> [REQUIRED WORK] Where does the word "with" show up in the records? Copy every line that has it.

──────────

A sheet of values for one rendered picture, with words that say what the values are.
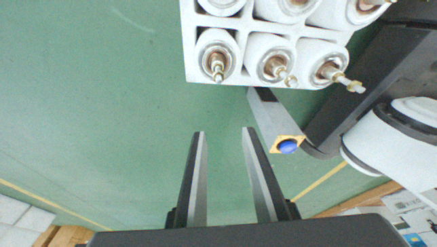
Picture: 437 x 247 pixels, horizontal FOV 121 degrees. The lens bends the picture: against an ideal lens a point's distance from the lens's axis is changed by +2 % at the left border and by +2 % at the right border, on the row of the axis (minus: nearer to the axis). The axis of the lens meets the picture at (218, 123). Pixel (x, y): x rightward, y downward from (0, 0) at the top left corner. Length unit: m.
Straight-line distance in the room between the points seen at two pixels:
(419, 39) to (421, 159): 0.31
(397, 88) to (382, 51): 0.12
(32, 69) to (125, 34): 0.42
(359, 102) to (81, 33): 0.96
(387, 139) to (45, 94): 1.18
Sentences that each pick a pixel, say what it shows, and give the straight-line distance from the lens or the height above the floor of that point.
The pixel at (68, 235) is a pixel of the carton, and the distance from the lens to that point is 3.57.
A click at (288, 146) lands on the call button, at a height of 0.33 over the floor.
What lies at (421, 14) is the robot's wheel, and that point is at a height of 0.14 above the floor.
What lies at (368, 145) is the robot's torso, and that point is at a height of 0.34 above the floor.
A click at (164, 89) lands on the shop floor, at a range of 0.62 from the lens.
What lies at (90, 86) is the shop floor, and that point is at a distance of 0.77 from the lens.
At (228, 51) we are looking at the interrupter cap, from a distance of 0.27.
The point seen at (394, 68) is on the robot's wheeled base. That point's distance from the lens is 0.63.
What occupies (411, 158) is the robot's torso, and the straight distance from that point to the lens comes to 0.49.
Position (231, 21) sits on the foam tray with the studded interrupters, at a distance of 0.34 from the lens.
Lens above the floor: 0.52
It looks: 48 degrees down
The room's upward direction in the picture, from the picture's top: 177 degrees clockwise
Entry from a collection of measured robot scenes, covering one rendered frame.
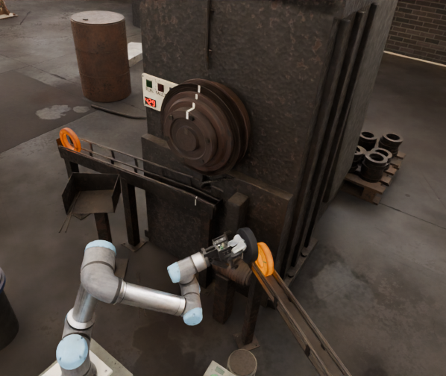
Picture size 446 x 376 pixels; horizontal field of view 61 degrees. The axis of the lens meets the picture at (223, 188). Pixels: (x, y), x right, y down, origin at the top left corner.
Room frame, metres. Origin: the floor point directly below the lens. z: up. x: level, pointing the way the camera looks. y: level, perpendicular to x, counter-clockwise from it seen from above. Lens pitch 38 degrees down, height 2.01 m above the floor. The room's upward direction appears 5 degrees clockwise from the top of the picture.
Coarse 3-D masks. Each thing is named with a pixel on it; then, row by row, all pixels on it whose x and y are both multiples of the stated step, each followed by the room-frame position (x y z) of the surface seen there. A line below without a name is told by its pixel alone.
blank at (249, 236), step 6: (240, 228) 1.19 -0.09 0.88; (246, 228) 1.18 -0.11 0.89; (240, 234) 1.18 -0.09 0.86; (246, 234) 1.14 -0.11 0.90; (252, 234) 1.14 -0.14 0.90; (246, 240) 1.13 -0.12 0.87; (252, 240) 1.11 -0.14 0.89; (252, 246) 1.09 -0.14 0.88; (246, 252) 1.13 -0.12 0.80; (252, 252) 1.08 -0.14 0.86; (258, 252) 1.09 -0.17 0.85; (246, 258) 1.10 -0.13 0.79; (252, 258) 1.07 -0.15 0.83
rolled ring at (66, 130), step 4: (64, 128) 2.17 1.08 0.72; (68, 128) 2.17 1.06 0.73; (60, 132) 2.19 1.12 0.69; (64, 132) 2.16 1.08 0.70; (68, 132) 2.14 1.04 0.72; (72, 132) 2.15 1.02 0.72; (60, 136) 2.19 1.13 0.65; (64, 136) 2.20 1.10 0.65; (72, 136) 2.12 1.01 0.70; (76, 136) 2.14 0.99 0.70; (64, 140) 2.19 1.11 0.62; (72, 140) 2.12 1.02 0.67; (76, 140) 2.12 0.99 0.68; (64, 144) 2.18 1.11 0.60; (68, 144) 2.19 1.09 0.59; (76, 144) 2.11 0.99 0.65; (80, 144) 2.13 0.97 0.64; (72, 148) 2.16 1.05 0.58; (76, 148) 2.11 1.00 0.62; (80, 148) 2.13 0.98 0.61
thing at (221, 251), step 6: (216, 240) 1.11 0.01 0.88; (222, 240) 1.11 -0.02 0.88; (210, 246) 1.09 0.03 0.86; (216, 246) 1.08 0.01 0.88; (222, 246) 1.09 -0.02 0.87; (228, 246) 1.07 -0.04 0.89; (204, 252) 1.05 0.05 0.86; (210, 252) 1.05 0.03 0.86; (216, 252) 1.07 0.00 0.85; (222, 252) 1.06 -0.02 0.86; (228, 252) 1.08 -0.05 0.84; (204, 258) 1.04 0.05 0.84; (210, 258) 1.06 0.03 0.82; (216, 258) 1.07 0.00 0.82; (222, 258) 1.06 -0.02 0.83
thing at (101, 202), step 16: (80, 176) 1.71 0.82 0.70; (96, 176) 1.71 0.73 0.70; (112, 176) 1.72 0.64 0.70; (64, 192) 1.54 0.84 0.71; (96, 192) 1.69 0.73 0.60; (112, 192) 1.69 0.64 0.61; (80, 208) 1.55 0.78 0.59; (96, 208) 1.55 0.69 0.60; (112, 208) 1.55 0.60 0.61; (96, 224) 1.58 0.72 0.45
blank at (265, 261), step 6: (258, 246) 1.20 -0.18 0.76; (264, 246) 1.19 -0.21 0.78; (264, 252) 1.16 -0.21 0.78; (270, 252) 1.16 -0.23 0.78; (258, 258) 1.20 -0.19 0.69; (264, 258) 1.15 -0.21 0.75; (270, 258) 1.14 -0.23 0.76; (258, 264) 1.18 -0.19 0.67; (264, 264) 1.14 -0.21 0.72; (270, 264) 1.12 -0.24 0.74; (264, 270) 1.13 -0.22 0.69; (270, 270) 1.11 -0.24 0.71
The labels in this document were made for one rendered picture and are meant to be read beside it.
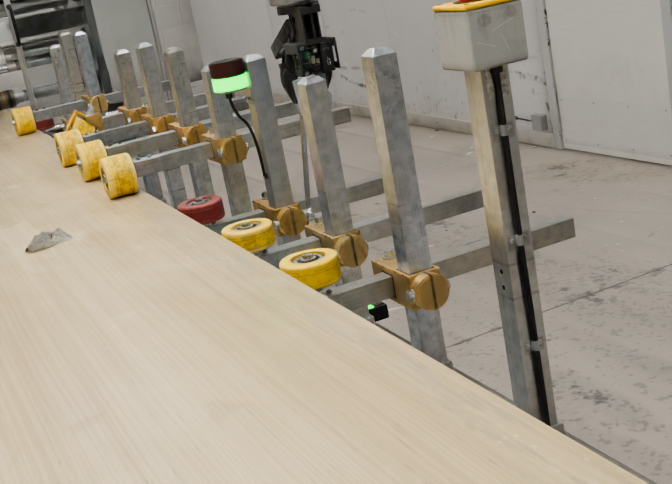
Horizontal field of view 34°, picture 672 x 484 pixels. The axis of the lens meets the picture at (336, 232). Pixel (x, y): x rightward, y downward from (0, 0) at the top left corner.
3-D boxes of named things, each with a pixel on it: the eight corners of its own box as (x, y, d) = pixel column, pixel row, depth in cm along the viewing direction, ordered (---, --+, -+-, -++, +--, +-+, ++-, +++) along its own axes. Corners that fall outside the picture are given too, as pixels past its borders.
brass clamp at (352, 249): (339, 245, 181) (333, 216, 180) (374, 261, 169) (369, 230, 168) (305, 255, 179) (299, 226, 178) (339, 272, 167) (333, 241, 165)
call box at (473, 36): (496, 63, 122) (486, -7, 120) (531, 65, 115) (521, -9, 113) (442, 76, 119) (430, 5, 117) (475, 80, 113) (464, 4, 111)
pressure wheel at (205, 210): (226, 249, 199) (213, 189, 196) (240, 258, 192) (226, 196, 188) (184, 262, 196) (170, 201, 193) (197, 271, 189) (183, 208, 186)
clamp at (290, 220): (281, 219, 203) (276, 193, 202) (309, 231, 191) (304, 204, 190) (254, 227, 201) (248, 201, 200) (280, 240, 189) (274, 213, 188)
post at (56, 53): (92, 179, 381) (58, 43, 368) (94, 181, 378) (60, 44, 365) (82, 182, 380) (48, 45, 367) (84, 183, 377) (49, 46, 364)
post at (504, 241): (544, 426, 132) (491, 59, 120) (568, 440, 128) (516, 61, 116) (513, 439, 130) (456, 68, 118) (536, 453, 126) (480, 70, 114)
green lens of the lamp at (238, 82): (241, 83, 189) (239, 71, 188) (253, 85, 184) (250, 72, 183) (209, 91, 187) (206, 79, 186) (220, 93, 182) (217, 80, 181)
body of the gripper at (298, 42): (301, 81, 179) (287, 8, 175) (282, 79, 186) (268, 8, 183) (343, 71, 181) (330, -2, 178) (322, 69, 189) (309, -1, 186)
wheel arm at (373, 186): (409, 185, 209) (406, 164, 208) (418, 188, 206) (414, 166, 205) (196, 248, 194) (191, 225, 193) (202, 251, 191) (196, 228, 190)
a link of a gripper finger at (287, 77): (289, 105, 185) (279, 54, 183) (285, 105, 186) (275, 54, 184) (314, 99, 187) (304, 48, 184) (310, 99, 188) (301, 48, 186)
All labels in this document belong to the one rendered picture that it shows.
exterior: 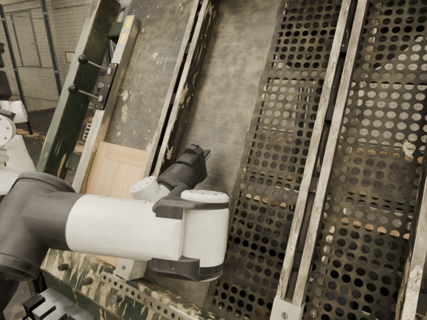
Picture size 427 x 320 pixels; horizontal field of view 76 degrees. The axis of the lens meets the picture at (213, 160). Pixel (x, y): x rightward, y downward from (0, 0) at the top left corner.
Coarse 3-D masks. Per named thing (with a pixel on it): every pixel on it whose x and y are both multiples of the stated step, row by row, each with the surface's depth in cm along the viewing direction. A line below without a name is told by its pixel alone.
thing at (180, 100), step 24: (216, 0) 98; (192, 24) 95; (192, 48) 92; (192, 72) 93; (168, 96) 92; (192, 96) 95; (168, 120) 93; (168, 144) 89; (120, 264) 86; (144, 264) 89
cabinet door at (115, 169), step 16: (112, 144) 106; (96, 160) 108; (112, 160) 105; (128, 160) 101; (144, 160) 98; (96, 176) 106; (112, 176) 103; (128, 176) 100; (96, 192) 105; (112, 192) 101; (128, 192) 98; (96, 256) 98
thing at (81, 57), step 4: (80, 56) 104; (84, 56) 104; (80, 60) 104; (84, 60) 104; (84, 64) 106; (92, 64) 107; (96, 64) 108; (100, 68) 109; (104, 68) 110; (108, 68) 111; (108, 72) 110
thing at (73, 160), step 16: (416, 0) 75; (320, 16) 86; (336, 16) 84; (368, 16) 80; (112, 32) 130; (288, 32) 93; (304, 32) 91; (320, 32) 89; (384, 32) 81; (256, 208) 82; (288, 224) 77; (368, 240) 68; (352, 256) 69
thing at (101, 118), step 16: (128, 16) 115; (128, 32) 113; (128, 48) 114; (112, 96) 111; (96, 112) 111; (96, 128) 109; (96, 144) 109; (80, 160) 109; (80, 176) 107; (80, 192) 106
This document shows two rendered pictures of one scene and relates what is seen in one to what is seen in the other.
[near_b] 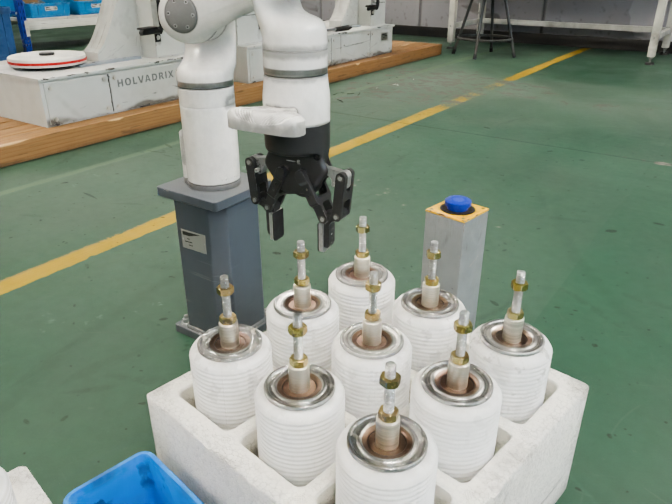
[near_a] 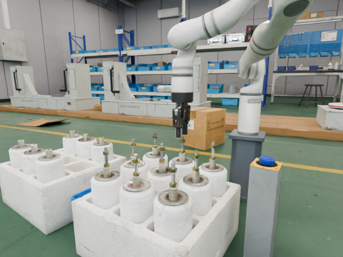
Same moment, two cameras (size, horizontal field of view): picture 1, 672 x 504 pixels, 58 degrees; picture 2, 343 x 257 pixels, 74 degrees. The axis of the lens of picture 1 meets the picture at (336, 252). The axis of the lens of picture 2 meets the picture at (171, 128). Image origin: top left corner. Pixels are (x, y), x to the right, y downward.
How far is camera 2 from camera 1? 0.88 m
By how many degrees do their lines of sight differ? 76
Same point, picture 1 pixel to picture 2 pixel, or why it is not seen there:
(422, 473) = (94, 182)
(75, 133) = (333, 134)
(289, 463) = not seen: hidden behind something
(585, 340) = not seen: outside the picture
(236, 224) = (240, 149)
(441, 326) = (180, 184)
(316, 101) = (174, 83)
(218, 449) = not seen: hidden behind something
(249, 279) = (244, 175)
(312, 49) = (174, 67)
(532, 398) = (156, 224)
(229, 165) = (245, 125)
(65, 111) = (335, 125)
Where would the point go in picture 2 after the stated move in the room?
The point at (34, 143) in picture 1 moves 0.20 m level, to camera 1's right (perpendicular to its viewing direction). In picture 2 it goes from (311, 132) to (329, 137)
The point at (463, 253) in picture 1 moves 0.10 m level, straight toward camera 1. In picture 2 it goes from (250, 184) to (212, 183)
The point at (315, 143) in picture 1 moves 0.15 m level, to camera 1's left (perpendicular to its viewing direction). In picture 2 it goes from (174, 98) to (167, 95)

──────────

> [RESPONSE AREA]
A sheet of values for one rendered picture, with words that say what the values are.
Position (231, 21) sits on the foam tray with the studded interrupters, at a distance of 0.34 from the lens.
Coarse 3-D masks. Each thing is named with a pixel on it; then, row by row, all pixels on it whose x and y are both multiples of the stated step, each followed by the room-frame position (x y z) of the surface seen there. A line below without a name is told by its pixel alone.
3-D boxes of named things, each with a pixel on it: the eight corners of its own box as (x, y, d) = pixel column, pixel row, depth in cm along the viewing direction, ordered (---, --+, -+-, -++, +--, +-+, ++-, +++) along its own axes. Corners that fall outside the picture are given too, as pixels past its borders.
Coarse 3-D masks. Per named thing (with a pixel on it): every pixel on it whose x and y are both multiples of the stated step, row by row, each with the surface's depth in cm along the viewing direction. A line below without a name is told by its pixel alone.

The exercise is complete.